Exercise goal — Scan the lines below and report each one containing "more" by copying it.

Records contained in a dataset —
# # # # #

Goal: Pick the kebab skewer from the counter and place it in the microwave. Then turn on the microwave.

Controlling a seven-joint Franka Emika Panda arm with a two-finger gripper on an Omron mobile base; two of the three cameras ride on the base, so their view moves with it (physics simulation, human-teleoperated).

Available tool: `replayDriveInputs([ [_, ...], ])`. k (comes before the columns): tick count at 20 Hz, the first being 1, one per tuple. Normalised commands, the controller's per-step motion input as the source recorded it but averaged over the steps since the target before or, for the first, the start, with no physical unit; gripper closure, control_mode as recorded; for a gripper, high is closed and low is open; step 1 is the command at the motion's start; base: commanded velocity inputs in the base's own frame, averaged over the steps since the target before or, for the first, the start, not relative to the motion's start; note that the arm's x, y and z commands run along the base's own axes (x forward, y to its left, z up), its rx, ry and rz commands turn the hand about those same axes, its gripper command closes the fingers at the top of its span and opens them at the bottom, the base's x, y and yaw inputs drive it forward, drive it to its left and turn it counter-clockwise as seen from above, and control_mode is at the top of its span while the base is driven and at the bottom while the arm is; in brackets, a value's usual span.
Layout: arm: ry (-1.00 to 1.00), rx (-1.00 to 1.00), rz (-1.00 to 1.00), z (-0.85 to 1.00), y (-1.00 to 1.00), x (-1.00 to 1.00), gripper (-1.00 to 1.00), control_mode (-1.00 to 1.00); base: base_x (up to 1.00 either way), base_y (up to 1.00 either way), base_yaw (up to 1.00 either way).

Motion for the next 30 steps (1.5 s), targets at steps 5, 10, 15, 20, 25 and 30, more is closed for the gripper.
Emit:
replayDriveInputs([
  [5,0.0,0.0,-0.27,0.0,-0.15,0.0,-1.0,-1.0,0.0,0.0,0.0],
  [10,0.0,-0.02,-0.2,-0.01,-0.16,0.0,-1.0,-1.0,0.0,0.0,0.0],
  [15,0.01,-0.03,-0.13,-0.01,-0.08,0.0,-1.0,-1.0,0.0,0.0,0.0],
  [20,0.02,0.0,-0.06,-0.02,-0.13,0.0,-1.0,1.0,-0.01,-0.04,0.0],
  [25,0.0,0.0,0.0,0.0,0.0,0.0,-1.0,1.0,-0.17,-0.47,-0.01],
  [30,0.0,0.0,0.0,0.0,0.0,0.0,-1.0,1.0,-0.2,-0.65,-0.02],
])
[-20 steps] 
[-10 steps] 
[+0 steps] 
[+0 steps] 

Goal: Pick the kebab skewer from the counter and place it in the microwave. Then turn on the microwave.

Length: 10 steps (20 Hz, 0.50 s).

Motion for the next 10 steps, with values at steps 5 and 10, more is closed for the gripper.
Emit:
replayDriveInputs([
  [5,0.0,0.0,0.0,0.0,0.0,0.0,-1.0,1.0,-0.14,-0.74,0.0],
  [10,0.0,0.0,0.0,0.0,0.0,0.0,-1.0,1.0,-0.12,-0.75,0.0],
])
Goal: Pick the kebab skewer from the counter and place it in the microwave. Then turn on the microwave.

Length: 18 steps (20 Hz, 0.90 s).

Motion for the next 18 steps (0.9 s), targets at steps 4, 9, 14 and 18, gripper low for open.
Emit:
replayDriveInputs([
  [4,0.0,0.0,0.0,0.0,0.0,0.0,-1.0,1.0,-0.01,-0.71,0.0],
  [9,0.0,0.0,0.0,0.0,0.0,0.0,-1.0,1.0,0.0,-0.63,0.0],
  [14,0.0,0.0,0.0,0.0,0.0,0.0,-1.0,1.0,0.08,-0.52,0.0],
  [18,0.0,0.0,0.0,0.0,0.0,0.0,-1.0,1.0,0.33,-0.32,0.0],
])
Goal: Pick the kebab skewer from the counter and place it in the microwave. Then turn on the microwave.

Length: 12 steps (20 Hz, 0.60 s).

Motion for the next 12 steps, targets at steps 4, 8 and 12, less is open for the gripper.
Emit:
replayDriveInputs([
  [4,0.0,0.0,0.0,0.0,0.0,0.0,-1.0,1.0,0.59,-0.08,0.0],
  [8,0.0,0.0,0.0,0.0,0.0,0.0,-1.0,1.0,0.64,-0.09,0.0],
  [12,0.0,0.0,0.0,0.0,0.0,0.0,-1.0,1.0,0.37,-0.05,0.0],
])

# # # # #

Result of the exercise —
Motion for the next 30 steps (1.5 s), targets at steps 5, 10, 15, 20, 25 and 30, more is closed for the gripper.
Motion for the next 10 steps, with values at steps 5 and 10, more is closed for the gripper.

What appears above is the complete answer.